The engine is a decent step up from a 125cc, and it has a suprising amount of torque from mid revs and short gearing, which makes it a lot of fun sub-50mph. Motorways are doable, as it'll happily cruise between 60-70, but not ideal, as it runs out of poke past this point to it's ~85mph max. Suzuki should have tuned this engine for another 5-10 horsepower, or shedded 10-20kg of weight, given the competition from the CBR250R, Ninja 300 and R3. However, the power/weight is reflected in the price - it's a fair bit cheaper to buy and also insure than the alternatives.

Reliability & build quality 5 out of 5

No complaints so far, appears very well put-together. ACF50'd all exposed metal through winter and no rust.

Value vs rivals 5 out of 5

Get 90mpg out of it and I don't ride it sedately - refuelling is few and far between! Servicing as you'd expect for a small bike with not much to go wrong.

Equipment 4 out of 5

LED instrument panel is great. ABS as standard. Nothing bad to say apart from the stock tyres not being great.

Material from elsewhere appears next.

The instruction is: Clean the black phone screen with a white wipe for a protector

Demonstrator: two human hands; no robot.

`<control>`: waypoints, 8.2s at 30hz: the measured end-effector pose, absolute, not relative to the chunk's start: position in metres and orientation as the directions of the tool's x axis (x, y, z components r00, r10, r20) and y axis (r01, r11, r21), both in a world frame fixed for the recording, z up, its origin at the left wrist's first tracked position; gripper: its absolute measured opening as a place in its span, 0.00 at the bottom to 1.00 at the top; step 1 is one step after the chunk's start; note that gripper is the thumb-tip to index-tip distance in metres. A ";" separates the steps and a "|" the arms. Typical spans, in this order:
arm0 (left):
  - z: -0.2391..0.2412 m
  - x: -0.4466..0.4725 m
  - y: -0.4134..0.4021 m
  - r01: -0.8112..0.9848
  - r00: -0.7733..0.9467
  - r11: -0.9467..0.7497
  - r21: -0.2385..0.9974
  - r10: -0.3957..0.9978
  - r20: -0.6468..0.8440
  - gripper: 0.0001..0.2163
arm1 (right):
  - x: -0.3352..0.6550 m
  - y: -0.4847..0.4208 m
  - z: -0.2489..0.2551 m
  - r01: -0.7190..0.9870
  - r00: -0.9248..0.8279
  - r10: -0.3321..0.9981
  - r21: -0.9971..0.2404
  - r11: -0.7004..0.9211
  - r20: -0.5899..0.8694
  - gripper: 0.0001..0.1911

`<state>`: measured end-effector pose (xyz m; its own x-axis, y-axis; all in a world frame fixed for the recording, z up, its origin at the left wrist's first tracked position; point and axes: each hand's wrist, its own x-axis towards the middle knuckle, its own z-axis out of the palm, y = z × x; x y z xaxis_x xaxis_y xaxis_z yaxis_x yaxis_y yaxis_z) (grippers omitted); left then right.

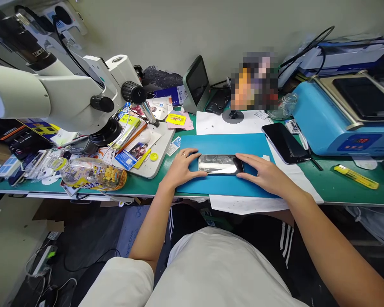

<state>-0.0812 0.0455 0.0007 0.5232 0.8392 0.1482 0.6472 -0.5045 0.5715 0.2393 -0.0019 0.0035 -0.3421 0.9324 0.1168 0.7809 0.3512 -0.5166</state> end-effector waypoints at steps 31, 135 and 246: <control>0.003 -0.078 0.044 0.683 0.472 -0.447 0.578 0.874 0.117 0.38 | 0.228 0.029 0.024 0.829 0.068 0.955 -0.549 0.108 0.289 0.27; 0.000 -0.082 0.044 0.641 0.516 -0.512 0.572 0.839 0.173 0.33 | 0.183 -0.026 0.007 0.923 -0.368 0.928 -0.102 0.372 0.058 0.43; 0.001 -0.083 0.045 0.604 0.518 -0.525 0.599 0.830 0.206 0.41 | 0.106 -0.027 0.017 0.813 -0.562 0.824 -0.136 0.566 0.067 0.38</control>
<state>-0.0830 0.0452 0.0006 0.5175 0.8304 0.2064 0.6039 -0.5254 0.5994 0.1056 -0.0268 0.0170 -0.5621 0.8244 0.0666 0.8134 0.5656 -0.1360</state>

Buying experience: Bought ex-demo from Hyde Suzuki dealer.

5 out of 5 Suzuki GSX250R
07 September 2018 by Mb

Version: Moto GP Blue

Year: 2017

Annual servicing cost: £125

It grips the road very well and paintwork is superb - most people mistake it for a much larger bike. Engine is peppy and will cruise at 70 no problem. Nice soft seat. Gets looks wherever it goes.

Ride quality & brakes 5 out of 5

Brakes excellent.

Engine 5 out of 5

Nice ride well planted.

Reliability & build quality 5 out of 5

Feels a quality product.

Value vs rivals 5 out of 5

MPG superb even riding hard its returning 70+.

Equipment 5 out of 5

Great screen - especially at night.

Buying experience: Bought from dealer was a demo.